Egypt has offered several scholarships to trainees from COMESA countries in the fields of road construction; communications and transport; infrastructure; and government procurements.
Egypt has also hosted numerous seminars where officials, entrepreneurs, bankers and diplomats brainstormed to invigorate COMESA and promote cooperation among its member states.
Trade exchange between Egypt and the Common Market for Eastern and Southern Africa (COMESA) comprising 21 countries hit $3 billion in 2020, representing 60 percent of total trade between Egypt and the African continent which is estimated at $5 billion, according to the Cabinet's Information and Decision Support Center on Sunday.
From 2015-2020, Egypt achieved trade surplus in relations with COMESA states that reached in 2020 $1.4 billion, according to a study compiled by the center on the occasion of Egypt's hosting of the 21th COMESA summit on Tuesday.
COMESA is one of promising markets for Egyptian exports as unexploited export potentials to these countries would reach $1.8 billion by 2025, the study shows.
Egypt's exports to COMESA members Libya, Kenya, Sudan, Ethiopia and Tunisia reached $2.3 billion.
Sugar cane or beet sugar and chemically pure sucrose in its solid state come on the top of Egyptian exports to Kenya, Sudan, and Uganda while Egypt’s exports of phosphate, mineral or chemical fertilizers are the commodities with the greatest export potential for Ethiopia, Djibouti, Zambia, Zimbabwe, and Burundi.
Egypt's coffee, butter and copper imports from COMESA are declining compared with Egypt's imports of the same commodities from other countries worldwide, the study shows.
China is on the top of Egypt's trade competitors inside COMESA markets with exports reaching $21.4 billion then come South Africa with $7.9-billion exports and Turkey with exports reaching $3.7 billion.

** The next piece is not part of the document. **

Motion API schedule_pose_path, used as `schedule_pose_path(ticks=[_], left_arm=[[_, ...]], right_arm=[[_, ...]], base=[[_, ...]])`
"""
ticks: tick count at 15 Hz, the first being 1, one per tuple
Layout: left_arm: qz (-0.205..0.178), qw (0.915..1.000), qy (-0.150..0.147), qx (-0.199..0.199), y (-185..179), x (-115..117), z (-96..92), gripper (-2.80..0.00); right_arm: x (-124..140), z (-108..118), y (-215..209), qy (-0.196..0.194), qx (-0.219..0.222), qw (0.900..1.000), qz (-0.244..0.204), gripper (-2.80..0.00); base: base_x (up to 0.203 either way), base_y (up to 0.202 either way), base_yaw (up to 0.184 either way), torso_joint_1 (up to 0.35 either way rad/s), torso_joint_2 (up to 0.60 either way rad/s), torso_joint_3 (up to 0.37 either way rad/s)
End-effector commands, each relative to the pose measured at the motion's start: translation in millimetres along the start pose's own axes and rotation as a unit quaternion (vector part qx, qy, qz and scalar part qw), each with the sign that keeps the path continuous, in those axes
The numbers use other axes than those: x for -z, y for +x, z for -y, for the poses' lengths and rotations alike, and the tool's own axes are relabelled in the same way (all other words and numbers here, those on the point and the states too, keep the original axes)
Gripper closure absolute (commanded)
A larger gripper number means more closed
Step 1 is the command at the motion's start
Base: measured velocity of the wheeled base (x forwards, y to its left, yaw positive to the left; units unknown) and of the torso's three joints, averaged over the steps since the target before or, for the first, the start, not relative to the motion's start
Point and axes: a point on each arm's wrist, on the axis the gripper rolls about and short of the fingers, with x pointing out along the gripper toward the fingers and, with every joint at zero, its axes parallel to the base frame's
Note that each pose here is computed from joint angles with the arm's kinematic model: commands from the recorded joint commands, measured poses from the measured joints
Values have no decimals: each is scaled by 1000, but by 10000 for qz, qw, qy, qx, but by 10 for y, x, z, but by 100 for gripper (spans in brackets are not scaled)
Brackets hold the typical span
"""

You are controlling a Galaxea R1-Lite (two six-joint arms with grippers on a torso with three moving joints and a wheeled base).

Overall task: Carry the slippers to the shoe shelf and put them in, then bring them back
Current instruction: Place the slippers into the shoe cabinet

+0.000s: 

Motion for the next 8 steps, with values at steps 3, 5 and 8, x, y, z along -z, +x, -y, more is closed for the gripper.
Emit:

Within this respect, the Egyptian government began carrying out several initiatives and programs to secure more access of Egyptian products to the COMESA market, including the African Continental Free Trade Area that came into effect in January of 2021 and launching a forum on investment promotion agencies in Africa to enhance the private sector's participation in projects in Africa.
The Common Market for Eastern and Southern Africa (COMESA) is a free trade area with 21 member states stretching from Tunisia to Eswatini. COMESA was formed in December 1994, replacing a Preferential Trade Area which had existed since 1981. Nine of the member states formed a free trade area in 2000 (Djibouti, Egypt, Kenya, Madagascar, Malawi, Mauritius, Sudan, Zambia and Zimbabwe), with Rwanda and Burundi joining the FTA in 2004, the Comoros and Libya in 2006, Seychelles in 2009 and Tunisia and Somalia in 2018.
COMESA is one of the pillars of the African Economic Community.
In 2008, COMESA agreed to an expanded free-trade zone including members of two other African trade blocs, the East African Community (EAC) and the Southern Africa Development Community (SADC).